La voiture électrique prend le relais. Mais qu’en est-il d’une voiture électrique ? Qui connaissons-nous ou l’hydrogène?

La voiture à hydrogène est censée être un complément aux voitures électriques. Aucun substitut au crédit : Shuttersock

Le thermique est donc terminé. Dout. Enterré. Bon pour les antiquités, et encore une fois, à condition de ne pas être trop mâchu. Et la solution du futur est électrique. Jusqu’ici, le message est clair, d’autant plus qu’il martèle la raison. Mais lequel est électrique ? Celui fourni par EDF et RTE, son routeur ? Ou ceux produits par l’hydrogène ? Car oui, l’hydrogène, présent en grande quantité dans la nature, ne serait-ce que dans l’eau (H20) peut produire de l’électricité. Conduire des voitures.

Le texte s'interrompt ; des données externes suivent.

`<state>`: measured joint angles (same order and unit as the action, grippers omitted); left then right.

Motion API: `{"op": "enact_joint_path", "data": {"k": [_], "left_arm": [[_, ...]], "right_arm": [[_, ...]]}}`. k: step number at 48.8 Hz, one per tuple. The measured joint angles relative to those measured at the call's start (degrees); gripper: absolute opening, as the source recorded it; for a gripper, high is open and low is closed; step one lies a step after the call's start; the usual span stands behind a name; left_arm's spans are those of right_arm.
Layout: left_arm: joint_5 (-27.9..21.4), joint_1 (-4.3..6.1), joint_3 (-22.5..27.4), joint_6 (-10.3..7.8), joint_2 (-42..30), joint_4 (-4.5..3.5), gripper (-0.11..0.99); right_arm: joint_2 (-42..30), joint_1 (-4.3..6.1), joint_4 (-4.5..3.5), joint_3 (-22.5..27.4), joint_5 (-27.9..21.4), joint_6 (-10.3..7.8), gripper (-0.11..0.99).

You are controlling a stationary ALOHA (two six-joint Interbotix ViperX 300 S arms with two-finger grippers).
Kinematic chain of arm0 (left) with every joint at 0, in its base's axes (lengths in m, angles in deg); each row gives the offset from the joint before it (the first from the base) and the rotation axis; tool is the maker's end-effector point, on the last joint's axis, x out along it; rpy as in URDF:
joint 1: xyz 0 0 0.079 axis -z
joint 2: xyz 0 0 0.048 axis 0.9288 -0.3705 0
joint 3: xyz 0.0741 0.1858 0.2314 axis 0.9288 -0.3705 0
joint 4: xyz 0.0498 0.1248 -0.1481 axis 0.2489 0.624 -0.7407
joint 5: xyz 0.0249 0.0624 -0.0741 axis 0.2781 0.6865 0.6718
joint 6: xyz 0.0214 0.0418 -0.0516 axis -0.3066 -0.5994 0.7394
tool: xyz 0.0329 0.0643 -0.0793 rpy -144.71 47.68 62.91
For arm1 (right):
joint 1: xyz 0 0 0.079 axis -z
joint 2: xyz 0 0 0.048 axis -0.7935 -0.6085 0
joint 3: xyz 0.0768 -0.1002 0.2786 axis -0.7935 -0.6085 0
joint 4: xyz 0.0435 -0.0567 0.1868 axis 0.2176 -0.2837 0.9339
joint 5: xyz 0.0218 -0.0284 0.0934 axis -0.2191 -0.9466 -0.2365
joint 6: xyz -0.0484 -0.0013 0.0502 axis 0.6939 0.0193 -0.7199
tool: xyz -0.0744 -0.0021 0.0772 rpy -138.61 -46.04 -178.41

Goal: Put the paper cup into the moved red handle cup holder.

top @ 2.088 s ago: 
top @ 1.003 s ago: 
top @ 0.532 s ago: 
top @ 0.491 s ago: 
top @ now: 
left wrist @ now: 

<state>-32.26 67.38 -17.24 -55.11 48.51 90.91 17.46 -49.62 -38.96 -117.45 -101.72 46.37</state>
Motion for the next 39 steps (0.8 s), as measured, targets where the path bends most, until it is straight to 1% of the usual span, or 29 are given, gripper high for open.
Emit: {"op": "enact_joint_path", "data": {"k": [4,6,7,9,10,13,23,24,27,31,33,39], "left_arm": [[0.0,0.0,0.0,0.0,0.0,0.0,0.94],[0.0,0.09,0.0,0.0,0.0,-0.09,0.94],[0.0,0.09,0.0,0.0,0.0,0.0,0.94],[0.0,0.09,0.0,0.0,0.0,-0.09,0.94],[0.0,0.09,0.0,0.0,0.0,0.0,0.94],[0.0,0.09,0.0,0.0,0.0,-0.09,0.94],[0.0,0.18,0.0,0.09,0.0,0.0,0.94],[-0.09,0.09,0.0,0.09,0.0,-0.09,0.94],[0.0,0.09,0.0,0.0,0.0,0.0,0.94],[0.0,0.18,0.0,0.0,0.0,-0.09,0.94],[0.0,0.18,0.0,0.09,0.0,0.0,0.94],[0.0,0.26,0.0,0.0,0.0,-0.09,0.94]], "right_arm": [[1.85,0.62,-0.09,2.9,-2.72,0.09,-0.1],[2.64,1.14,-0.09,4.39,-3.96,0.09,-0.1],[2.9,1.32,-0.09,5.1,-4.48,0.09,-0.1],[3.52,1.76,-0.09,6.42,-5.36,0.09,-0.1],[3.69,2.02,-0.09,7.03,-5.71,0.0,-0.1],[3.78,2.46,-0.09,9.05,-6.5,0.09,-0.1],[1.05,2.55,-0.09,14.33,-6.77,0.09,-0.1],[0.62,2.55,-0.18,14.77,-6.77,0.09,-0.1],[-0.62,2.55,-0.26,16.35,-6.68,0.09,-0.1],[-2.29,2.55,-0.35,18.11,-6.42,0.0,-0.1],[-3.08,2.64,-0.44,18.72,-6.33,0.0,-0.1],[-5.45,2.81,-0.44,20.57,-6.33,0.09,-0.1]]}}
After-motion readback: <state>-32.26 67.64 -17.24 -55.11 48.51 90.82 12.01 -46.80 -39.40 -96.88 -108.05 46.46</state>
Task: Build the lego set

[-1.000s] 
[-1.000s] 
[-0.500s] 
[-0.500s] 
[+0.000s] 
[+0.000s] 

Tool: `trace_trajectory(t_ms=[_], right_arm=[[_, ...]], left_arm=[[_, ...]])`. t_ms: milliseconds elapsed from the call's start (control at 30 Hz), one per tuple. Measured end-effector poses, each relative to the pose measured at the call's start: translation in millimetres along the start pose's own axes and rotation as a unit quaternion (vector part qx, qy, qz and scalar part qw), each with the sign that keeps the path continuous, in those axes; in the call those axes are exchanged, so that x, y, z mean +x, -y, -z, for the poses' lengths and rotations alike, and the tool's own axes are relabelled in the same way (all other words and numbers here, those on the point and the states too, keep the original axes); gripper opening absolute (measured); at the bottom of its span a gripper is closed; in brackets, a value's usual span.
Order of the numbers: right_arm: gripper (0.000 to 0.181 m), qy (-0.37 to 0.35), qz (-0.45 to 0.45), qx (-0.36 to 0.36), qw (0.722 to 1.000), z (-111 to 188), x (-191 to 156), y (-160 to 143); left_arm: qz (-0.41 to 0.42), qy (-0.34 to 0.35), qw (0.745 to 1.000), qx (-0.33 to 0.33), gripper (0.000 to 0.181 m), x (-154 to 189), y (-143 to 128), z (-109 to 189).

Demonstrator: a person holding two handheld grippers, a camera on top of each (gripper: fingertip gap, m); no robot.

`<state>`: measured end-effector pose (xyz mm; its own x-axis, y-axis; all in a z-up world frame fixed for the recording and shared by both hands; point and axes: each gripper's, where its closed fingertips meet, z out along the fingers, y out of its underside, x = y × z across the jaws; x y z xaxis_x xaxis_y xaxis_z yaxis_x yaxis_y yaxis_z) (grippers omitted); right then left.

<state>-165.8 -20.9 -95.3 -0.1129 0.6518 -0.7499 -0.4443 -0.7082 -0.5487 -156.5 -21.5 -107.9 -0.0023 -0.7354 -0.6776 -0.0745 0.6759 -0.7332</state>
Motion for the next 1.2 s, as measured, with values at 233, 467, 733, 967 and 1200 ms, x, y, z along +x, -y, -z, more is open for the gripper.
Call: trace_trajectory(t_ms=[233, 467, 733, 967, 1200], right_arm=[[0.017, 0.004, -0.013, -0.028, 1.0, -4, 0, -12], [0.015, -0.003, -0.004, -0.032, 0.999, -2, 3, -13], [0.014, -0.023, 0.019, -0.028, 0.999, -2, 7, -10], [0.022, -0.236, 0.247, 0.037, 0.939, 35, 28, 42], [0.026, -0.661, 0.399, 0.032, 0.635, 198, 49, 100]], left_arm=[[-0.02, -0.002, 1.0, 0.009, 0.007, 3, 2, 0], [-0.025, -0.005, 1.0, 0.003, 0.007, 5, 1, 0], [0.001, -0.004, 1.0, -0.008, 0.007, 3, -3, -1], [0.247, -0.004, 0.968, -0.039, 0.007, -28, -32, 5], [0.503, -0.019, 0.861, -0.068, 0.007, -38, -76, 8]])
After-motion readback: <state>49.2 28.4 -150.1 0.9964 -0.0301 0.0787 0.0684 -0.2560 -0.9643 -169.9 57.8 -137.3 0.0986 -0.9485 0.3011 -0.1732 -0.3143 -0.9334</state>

Attention cependant, si c’était aussi simple, ça se saurait.

Comment ça marche ?

Comment ça marche ?

Une pile. Comme celle de votre voiture électrique classique. Mais au lieu de fonctionner comme une cellule normale avec de l’électricité, elle fonctionne avec de l’hydrogène et produit sa propre électricité. L’hydrogène est stocké sous pression, 700 bars, un compresseur souffle de l’air et le mélange hydrogène-oxygène produit une décharge électrique. Ceci pourrez vous intéresser : Voitures électriques : l’expérience utilisateur doit encore s’améliorer. Un peu comme le modèle à moteur thermique, mais sans essence ni diesel. Et les seules émissions sont des émissions de vapeur d’eau.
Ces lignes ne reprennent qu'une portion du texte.